Hippo MVP Design Document

AI-Generated Salient Insights - Minimal Viable Prototype

Core Hypothesis

Can AI-generated insights + reinforcement learning + embracing messiness actually surface more valuable knowledge than traditional structured memory systems?

The key insights:

Generate insights cheaply and frequently - let AI create many insights without perfect organization
Let natural selection through reinforcement determine what survives - user feedback shapes what becomes prominent
Embrace the mess - don't try to create highly structured taxonomies or perfect categorization
Trust temporal scoring - let time, usage patterns, and reinforcement naturally organize knowledge

This approach contrasts with traditional knowledge management that emphasizes upfront structure, careful categorization, and manual curation. Instead, Hippo bets that organic emergence through usage patterns can be more effective than imposed structure.

MVP Scope

What It Does

Automatic Insight Generation: AI generates insights continuously during conversation at natural moments (consolidation, "make it so", "ah-ha!" moments, pattern recognition)
Simple Storage: Single JSON file with configurable path
Natural Decay: Insights lose relevance over time unless reinforced
Reinforcement: During consolidation moments, user can upvote/downvote insights
Context-Aware Search: Retrieval considers both content and situational context with fuzzy matching

What It Doesn't Do (Yet)

Graph connections between insights
Complex reinforcement algorithms
Cross-session learning
Memory hierarchy (generic vs project-specific)
Automatic insight detection triggers

Temporal Scoring System

Core Concept

Insights are ranked using a composite relevance score that combines four factors based on research in information retrieval systems. This ensures recently accessed, frequently used, and important insights surface first while maintaining contextual relevance.

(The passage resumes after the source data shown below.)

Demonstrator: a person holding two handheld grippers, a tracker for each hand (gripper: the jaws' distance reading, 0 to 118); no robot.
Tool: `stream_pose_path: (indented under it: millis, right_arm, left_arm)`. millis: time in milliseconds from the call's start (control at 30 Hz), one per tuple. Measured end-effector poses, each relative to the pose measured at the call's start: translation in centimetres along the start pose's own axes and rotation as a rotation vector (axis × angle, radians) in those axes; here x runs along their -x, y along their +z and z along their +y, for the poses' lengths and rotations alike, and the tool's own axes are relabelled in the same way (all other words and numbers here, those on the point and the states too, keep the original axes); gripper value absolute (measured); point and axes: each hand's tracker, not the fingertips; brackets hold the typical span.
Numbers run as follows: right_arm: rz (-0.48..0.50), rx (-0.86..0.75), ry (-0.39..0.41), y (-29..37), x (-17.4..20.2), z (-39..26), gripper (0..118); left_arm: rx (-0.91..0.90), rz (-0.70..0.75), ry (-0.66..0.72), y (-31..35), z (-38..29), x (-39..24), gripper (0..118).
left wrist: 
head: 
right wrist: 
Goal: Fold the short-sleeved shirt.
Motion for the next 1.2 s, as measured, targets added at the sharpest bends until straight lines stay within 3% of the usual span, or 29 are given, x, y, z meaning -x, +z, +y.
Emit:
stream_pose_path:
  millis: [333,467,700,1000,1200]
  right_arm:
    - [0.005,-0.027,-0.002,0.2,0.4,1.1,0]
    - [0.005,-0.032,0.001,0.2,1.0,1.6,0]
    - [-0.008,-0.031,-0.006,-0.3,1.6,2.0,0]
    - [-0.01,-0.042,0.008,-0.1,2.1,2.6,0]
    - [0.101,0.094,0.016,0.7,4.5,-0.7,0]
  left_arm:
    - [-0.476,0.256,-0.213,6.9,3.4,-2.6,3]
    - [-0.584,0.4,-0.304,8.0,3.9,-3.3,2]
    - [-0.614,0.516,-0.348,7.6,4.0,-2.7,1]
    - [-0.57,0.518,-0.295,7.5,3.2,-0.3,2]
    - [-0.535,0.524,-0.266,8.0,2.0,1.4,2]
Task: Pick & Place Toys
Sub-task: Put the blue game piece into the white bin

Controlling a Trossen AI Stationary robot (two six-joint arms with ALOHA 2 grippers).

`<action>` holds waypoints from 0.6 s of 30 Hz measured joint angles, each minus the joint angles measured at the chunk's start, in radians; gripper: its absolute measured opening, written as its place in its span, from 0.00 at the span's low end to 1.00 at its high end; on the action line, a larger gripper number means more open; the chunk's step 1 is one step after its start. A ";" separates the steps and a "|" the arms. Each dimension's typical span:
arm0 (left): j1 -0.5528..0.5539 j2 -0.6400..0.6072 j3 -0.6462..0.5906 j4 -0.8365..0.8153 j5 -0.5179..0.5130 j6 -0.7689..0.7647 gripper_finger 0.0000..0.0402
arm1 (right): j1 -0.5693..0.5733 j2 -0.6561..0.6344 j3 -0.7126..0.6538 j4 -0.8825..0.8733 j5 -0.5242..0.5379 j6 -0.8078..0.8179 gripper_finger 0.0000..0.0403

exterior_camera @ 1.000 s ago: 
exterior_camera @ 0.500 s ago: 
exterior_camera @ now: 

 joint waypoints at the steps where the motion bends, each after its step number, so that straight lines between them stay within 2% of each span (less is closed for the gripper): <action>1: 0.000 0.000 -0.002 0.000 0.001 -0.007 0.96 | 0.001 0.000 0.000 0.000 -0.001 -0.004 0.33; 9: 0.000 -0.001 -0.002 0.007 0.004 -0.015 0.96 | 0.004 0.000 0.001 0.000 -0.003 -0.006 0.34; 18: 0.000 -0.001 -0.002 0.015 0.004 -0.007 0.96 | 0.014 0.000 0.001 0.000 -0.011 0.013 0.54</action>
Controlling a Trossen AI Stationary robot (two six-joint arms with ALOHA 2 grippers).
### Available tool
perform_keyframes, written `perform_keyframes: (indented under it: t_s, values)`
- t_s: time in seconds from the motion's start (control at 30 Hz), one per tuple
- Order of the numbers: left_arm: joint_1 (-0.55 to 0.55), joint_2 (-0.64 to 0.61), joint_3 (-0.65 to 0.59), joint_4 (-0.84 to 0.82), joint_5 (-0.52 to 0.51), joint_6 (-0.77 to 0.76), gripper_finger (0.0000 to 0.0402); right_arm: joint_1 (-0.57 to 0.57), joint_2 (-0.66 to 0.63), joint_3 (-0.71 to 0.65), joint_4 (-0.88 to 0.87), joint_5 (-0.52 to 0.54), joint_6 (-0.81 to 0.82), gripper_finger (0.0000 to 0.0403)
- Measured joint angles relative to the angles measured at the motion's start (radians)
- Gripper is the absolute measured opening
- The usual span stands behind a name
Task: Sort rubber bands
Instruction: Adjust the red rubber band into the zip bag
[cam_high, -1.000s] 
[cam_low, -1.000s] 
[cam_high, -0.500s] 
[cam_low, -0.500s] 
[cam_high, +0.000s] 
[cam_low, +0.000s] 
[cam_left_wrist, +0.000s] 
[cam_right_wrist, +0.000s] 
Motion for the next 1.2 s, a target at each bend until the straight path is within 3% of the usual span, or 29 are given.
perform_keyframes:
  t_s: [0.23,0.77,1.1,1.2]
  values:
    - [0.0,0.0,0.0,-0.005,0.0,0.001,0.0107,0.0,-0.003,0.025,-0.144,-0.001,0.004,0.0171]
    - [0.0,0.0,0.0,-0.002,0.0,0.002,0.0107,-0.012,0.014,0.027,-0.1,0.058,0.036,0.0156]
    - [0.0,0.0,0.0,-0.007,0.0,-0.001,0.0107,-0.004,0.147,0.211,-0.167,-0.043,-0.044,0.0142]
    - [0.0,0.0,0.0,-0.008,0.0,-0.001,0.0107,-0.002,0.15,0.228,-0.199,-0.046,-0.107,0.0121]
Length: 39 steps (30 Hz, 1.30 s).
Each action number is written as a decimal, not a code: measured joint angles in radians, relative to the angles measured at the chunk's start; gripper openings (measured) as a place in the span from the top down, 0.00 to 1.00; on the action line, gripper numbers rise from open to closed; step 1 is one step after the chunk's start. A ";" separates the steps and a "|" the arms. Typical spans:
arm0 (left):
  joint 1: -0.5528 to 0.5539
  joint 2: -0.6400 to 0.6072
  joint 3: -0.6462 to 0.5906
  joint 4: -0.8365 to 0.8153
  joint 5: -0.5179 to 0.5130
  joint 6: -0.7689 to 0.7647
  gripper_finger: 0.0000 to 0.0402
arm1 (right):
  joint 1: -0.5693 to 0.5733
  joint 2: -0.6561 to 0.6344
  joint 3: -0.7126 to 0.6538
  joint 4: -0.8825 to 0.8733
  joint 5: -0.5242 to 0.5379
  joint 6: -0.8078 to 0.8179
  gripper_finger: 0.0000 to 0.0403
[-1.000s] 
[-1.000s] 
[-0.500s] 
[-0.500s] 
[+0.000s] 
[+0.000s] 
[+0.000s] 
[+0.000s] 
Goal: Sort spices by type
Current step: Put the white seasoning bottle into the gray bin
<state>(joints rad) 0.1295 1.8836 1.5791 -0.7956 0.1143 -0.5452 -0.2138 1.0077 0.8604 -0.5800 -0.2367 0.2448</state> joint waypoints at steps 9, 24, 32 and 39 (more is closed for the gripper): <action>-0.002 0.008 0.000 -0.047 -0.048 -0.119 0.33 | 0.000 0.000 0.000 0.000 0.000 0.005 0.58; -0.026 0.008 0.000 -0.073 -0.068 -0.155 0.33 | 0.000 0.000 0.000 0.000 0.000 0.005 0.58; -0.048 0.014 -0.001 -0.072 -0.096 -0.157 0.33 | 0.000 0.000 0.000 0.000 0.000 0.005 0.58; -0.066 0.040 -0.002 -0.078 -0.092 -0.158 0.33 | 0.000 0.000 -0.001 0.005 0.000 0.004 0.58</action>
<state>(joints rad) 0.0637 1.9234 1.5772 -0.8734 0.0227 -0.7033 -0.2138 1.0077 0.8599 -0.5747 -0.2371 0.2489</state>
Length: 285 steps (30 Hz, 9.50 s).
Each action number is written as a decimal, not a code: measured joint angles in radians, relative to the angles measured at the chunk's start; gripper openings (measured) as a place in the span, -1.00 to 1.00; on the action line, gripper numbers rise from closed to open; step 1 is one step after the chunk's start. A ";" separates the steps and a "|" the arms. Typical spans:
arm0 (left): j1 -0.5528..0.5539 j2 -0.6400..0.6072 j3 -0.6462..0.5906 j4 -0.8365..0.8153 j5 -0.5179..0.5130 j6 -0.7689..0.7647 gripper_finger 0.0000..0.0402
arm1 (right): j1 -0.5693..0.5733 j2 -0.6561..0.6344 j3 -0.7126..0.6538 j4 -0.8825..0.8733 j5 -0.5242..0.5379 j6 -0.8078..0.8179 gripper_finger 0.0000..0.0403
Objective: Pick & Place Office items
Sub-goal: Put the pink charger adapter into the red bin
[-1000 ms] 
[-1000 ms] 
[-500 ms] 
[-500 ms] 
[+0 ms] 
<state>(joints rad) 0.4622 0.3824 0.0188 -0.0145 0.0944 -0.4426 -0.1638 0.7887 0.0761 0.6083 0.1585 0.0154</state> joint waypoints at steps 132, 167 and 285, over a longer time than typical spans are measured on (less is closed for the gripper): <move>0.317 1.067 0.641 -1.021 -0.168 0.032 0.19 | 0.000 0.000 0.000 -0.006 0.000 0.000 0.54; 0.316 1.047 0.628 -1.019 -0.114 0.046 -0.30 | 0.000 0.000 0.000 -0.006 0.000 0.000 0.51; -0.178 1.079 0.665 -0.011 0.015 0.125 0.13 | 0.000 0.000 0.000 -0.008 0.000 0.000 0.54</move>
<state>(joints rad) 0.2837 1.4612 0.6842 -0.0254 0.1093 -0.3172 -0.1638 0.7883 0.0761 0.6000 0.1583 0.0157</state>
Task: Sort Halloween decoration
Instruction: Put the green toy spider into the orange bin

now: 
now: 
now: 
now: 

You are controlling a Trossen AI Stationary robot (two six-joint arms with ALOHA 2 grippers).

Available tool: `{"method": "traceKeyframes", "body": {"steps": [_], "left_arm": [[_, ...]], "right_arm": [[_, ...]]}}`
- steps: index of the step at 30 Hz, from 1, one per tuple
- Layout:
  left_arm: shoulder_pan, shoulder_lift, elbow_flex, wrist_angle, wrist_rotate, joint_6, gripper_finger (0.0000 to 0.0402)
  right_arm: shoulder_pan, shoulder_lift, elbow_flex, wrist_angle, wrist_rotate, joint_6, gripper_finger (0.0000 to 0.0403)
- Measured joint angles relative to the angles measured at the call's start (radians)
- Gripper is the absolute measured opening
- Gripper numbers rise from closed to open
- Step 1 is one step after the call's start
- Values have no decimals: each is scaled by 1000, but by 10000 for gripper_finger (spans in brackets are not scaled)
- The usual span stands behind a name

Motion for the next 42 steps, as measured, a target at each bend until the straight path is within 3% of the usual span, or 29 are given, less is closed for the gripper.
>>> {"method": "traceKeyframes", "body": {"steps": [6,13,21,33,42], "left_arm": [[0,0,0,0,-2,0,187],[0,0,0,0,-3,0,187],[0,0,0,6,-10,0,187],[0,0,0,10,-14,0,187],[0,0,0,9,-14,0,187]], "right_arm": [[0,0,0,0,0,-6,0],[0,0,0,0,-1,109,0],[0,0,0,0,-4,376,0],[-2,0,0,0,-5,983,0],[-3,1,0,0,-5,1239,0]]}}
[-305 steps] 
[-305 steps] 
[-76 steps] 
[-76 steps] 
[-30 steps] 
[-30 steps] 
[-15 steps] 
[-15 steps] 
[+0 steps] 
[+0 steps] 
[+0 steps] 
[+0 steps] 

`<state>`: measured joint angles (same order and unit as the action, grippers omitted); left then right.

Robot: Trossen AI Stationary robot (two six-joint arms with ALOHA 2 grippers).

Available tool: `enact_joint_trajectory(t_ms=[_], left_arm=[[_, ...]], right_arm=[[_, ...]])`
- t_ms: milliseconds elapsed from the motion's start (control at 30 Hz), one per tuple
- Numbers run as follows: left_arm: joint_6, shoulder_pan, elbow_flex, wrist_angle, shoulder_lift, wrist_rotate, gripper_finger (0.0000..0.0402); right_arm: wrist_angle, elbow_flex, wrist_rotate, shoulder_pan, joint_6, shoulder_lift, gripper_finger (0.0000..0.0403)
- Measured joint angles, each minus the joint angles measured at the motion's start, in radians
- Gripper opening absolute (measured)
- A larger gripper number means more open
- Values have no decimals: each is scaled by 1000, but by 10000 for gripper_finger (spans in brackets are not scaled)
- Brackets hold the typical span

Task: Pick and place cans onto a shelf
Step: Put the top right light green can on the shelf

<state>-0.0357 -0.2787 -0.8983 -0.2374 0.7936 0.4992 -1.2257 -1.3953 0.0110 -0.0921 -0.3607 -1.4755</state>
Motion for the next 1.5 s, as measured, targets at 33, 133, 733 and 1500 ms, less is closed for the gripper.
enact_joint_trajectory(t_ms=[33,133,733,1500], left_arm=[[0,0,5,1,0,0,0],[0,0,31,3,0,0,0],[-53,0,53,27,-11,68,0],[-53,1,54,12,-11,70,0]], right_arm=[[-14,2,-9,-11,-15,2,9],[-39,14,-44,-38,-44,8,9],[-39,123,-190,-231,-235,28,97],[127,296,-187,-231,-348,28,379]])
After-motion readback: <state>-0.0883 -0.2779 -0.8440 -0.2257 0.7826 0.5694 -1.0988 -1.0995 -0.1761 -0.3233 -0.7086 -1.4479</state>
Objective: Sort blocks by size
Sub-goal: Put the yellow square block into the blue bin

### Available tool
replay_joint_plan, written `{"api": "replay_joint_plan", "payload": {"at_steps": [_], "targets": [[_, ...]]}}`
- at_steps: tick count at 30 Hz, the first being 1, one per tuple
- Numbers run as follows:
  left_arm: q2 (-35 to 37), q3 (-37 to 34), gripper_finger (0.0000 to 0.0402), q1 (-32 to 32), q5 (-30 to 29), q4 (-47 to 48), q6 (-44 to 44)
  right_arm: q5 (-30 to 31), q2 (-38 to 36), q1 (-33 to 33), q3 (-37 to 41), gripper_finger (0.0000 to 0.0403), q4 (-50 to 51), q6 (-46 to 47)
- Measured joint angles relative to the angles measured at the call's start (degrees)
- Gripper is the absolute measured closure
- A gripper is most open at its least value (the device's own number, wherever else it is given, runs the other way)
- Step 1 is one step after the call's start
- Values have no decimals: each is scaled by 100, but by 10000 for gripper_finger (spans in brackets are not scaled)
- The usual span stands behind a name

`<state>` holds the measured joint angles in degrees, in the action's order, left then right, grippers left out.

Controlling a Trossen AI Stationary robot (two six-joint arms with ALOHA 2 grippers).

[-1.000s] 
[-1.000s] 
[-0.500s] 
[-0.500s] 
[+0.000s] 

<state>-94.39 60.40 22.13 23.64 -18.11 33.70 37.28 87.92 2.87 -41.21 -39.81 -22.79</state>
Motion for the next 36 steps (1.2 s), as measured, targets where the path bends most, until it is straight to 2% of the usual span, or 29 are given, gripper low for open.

Composite Relevance Formula

relevance = 0.30 × recency + 0.20 × frequency + 0.35 × importance + 0.15 × context

Weighting Rationale:

Importance (35%): Highest weight - user feedback through reinforcement learning
Recency (30%): Second highest - recently accessed insights are more likely relevant
Frequency (20%): Regular usage indicates ongoing value
Context (15%): Situational matching for query relevance

Temporal Factors

Recency Score

Exponential decay based on days since last access:

recency = exp(-0.05 × days_since_last_access)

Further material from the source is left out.